В последний раз Максу быстро надоел ферзевый гамбит, и они заговорили о политике. Главным вопросом, как и всюду, где завязывались беседы на политические темы, было единство Германии. Совсем недавно англичане и американцы сорвали работу Лондонской сессии совета министров иностранных дел. Было ясно, что они уже решились превратить свои оккупационные зоны в маршаллизованное марионеточное государство.
Оттуда приходили дурные вести: рабочие голодают, крупные забастовки в Гамбурге и Дюссельдорфе, активизируются фашистские организации, генерал Гудериан уже занят воссозданием генерального штаба. Об этом писали даже западные газеты.
Они проговорили до поздней ночи. Но потом Дальгов опять надолго исчез, и старик остался без собеседника.
Городской театр показывал всё новые и новые спектакли. Тут были представлены и классики и советская драматургия, играли и послевоенные немецкие пьесы, написанные современными, ещё мало известными драматургами.

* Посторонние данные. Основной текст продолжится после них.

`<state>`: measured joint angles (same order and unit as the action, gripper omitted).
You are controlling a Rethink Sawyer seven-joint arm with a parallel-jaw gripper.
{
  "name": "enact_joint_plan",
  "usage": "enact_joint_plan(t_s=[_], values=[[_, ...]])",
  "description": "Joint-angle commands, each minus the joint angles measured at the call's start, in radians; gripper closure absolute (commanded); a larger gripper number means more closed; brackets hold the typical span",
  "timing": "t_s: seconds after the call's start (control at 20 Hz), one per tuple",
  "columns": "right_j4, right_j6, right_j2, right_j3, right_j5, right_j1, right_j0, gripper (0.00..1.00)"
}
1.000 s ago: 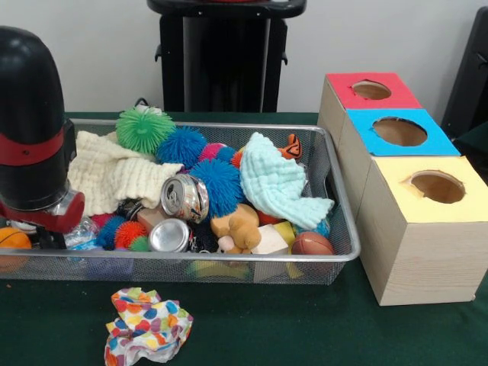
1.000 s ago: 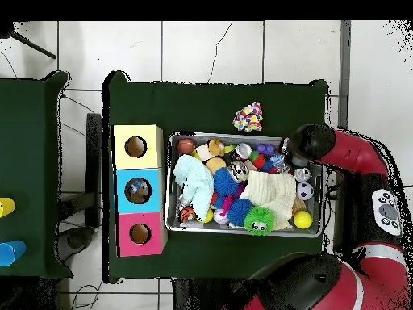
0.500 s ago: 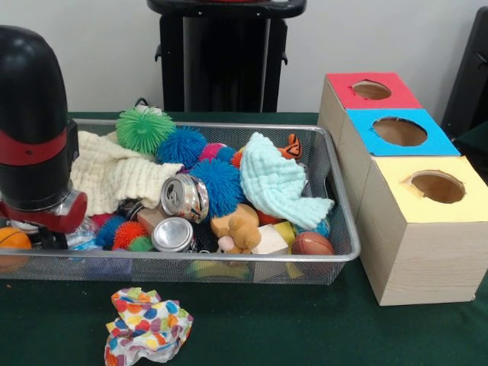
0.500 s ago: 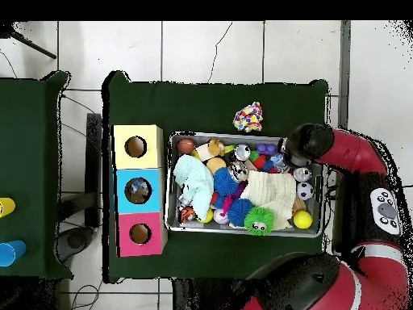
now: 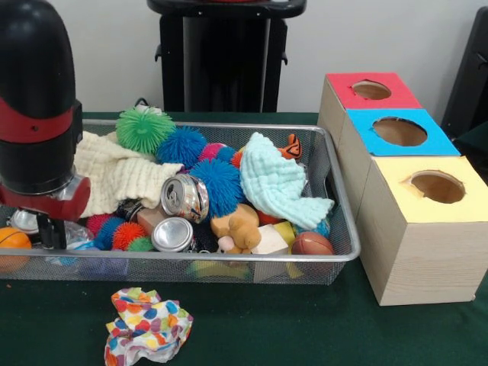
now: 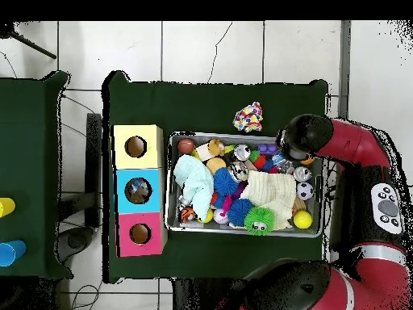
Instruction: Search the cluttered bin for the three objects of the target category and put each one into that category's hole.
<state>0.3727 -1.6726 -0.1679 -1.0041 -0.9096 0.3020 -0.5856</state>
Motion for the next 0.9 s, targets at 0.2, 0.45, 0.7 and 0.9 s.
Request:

Жизнь шла своим чередом, и с каждым днём становилось очевиднее, что растёт и крепнет новая Германия. Болер чувствовал, что действительность опровергает его позицию беспристрастного наблюдателя, но не хотел признаться в этом даже самому себе.
Однажды вечером, во время прогулки, он встретил
Эдит Гартман. Актриса быстро шла по улице. Она выглядела немного усталой, но была весела и даже возбуждена.
— Я сейчас выступала в рабочем клубе, — рассказывала Эдит Гартман. — Вы не можете себе представить, какие там замечательные люди! Завод «Мерседес» успешно выполнил план. Там был праздник, раздавали премии и в заключение состоялся концерт. Кажется, у меня ещё никогда в жизни не было такого приятного чувства после выступления.
Болер улыбнулся, глядя на возбуждённое лицо Эдит. Ему казалось, что актриса забавляется какой-то детской игрой. Эдит Гартман выступает в рабочем клубе? Смешно!
Он не сказал об этом актрисе, чтобы не омрачать её радости.
— Может быть, зайдёте ко мне? — спросила Эдит, когда они подошли к её дому.
— Охотно, — сказал Болер и тут же испугался поспешности, с какой он принял приглашение. Но Эдит ничего не заметила. Она провела гостя в свою комнату, где прибавилось несколько новых афиш, и сразу принялась варить кофе.
Когда они уже сидели и разговаривали с чашками в руках, Эдит неожиданно рассмеялась:
— А вы знаете, что про меня пишут в западных газетах?
Болер приблизительно знал. Ничего хорошего там не писали. Зигфрид Горн начал клеветническую кампанию в Берлине, а скоро она перекинулась и в другие города Западной Германии.
— Пишут, будто я продалась большевикам, — продолжала Эдит. — Какие негодяи: «продалась»! А я просто пошла с немецким народом и стала работать для новой Германии. Должна вам сказать, дорогой Болер, это по-настоящему увлекает меня! Не смотрите с таким сомнением: я говорю от чистого сердца.